● Required action: Of the material below, only the lines from the line containing "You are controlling" down to the line containing "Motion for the" belong in the answer, written out exactly.

Dataset content Start Marker

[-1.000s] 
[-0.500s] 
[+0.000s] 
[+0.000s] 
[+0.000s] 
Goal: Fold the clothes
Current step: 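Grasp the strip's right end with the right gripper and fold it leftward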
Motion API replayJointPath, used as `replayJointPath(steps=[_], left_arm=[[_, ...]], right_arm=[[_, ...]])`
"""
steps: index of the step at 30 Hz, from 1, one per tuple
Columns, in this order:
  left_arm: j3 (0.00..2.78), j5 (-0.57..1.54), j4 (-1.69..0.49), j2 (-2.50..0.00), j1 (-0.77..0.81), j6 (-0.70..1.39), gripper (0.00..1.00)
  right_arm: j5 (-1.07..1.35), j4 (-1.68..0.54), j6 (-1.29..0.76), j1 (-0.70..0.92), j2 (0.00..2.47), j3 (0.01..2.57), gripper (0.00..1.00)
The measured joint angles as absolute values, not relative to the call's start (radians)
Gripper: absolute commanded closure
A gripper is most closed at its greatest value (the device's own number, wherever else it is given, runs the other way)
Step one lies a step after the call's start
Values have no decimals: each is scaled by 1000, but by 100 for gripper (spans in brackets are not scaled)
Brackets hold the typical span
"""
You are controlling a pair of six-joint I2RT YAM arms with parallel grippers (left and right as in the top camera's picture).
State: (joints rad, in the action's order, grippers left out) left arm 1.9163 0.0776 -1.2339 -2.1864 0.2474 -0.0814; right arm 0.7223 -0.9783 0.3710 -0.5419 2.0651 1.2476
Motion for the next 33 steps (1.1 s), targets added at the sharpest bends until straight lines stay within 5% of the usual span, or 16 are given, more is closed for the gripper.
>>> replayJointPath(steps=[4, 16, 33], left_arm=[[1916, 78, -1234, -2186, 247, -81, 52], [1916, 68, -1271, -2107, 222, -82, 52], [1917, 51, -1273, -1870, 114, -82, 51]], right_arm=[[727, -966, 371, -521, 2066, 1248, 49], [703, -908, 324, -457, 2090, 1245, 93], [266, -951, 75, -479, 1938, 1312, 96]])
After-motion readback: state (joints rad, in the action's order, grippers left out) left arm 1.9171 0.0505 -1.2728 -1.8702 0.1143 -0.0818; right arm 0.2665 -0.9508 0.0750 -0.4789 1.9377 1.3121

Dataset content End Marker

● Solution to this exercise:
You are controlling a pair of six-joint I2RT YAM arms with parallel grippers (left and right as in the top camera's picture).
State: (joints rad, in the action's order, grippers left out) left arm 1.9163 0.0776 -1.2339 -2.1864 0.2474 -0.0814; right arm 0.7223 -0.9783 0.3710 -0.5419 2.0651 1.2476
Motion for the next 33 steps (1.1 s), targets added at the sharpest bends until straight lines stay within 5% of the usual span, or 16 are given, more is closed for the gripper.

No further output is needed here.